但是她又不能真得不顾礼节硬闯进去揭穿他逃避面对她的事实。
她只能昂起下颚,道了一声知道了。
反正时日还长,不必心急。
池虞灰溜溜回到主帐,一进去就转到角落,去翻自己的箱笼,找柳秀灵要的东西。
她的动作放得又轻又柔,活像一只夜晚偷摸刨洞的老鼠。
然而这一切又怎么能躲得过霍世子的耳朵。
“回来了?”
池虞懊恼,就知道他不会放过这个奚落她的机会。
“……回来拿东西。”
“拿什么?”那声音带着一丝笑音。
“给你的公主拿皂豆啊!”
“恩?——”
话脱口,池虞才发觉自己竟然还是不小心把心事说出去了。
她一个扭头,正要解释。
这一转头就看见霍惊弦不知道什么时候已经下了床,朝她一步步走来。
几步之间就与她迅速拉进了距离。
池虞觉得他逼来,就跟临着一座巍峨高山一样,她的心脏不由一紧,捏着皂豆的手一颤,那盒子就被她的指尖不小心推开一条缝。
圆滚滚的皂豆就像跟断了线的珠子一样狼狈滚了一地。
霍惊弦伸手先拿过她手里的匣子,把它关好盖子,拿在手心敲了敲,看着她道:“她来之前我也不知道,人是在营口才知会我的,左右只让她待一晚,明日天亮就送她回去,你不高兴就不去见她了。”
池虞低着头,“我知道。”
这些冯铮都跟她解释过,她也不敢怀疑霍惊弦的,只是柳秀灵一直执着不放,让她也不由觉得心烦气闷。

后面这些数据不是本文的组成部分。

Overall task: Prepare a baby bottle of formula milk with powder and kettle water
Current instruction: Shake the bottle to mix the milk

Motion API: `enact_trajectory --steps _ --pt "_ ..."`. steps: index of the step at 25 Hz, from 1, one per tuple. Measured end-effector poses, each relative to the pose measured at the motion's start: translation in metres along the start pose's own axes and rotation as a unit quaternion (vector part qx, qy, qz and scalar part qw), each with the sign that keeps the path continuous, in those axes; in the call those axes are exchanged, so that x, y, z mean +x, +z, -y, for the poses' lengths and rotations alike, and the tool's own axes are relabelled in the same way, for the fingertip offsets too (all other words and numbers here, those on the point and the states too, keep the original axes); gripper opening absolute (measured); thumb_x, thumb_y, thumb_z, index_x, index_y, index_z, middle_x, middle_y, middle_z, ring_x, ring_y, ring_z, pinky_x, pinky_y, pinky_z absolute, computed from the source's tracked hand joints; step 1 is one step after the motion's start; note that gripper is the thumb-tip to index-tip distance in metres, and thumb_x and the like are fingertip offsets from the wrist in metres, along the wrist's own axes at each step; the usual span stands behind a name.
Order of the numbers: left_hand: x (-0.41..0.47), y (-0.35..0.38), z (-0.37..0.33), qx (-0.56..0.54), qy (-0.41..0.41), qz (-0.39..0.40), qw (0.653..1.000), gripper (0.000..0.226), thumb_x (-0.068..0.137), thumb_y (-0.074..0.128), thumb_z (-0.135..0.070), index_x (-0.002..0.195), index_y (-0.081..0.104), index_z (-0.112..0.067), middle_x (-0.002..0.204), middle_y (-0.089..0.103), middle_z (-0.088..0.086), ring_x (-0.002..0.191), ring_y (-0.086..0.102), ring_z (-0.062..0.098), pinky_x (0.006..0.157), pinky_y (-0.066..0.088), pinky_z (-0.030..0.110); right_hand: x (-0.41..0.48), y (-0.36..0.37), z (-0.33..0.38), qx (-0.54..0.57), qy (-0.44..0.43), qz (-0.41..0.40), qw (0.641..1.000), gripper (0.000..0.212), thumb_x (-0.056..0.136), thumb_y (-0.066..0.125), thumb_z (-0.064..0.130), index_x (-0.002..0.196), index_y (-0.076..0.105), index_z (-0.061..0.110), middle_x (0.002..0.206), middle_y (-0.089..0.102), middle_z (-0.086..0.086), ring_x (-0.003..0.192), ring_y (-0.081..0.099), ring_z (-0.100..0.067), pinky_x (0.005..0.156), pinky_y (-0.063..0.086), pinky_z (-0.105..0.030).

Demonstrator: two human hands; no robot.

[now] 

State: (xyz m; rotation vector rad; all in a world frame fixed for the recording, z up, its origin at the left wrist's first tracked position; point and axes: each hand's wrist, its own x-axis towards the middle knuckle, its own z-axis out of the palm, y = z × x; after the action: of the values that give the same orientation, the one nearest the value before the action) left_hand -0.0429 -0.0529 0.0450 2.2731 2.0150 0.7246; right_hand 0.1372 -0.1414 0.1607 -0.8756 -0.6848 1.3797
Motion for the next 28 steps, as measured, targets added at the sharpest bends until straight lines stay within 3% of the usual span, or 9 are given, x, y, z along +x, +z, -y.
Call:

“那你还打算去和柳小姐一起睡么?”霍惊弦弯下腰看着她。
他说得是池虞先前信誓旦旦说要去小帐子里睡觉的事,那会他分明就知道那个帐子里已经住下了柳秀灵。
他就是故意的。
池虞顿时扬起头,瞪了他一眼。
她傻么?
霍惊弦笑着摸了摸她的脑袋,“那我等你回来。”
他双眼睛真得生得好看,不笑的时候清冷无波,一旦笑起来就好像落满桃花瓣的春江水,荡漾的都是柔情和眷恋。
池虞哪敢再看,慌慌张张收拾好柳秀灵要的东西,本着能躲一时就一时的心态,再次躲出去了。
等她拖拖拉拉回来的时候,夜又深了一些。
四周寂寥,安静得仿佛连星子都睡去,只有朦胧的光辉洒下。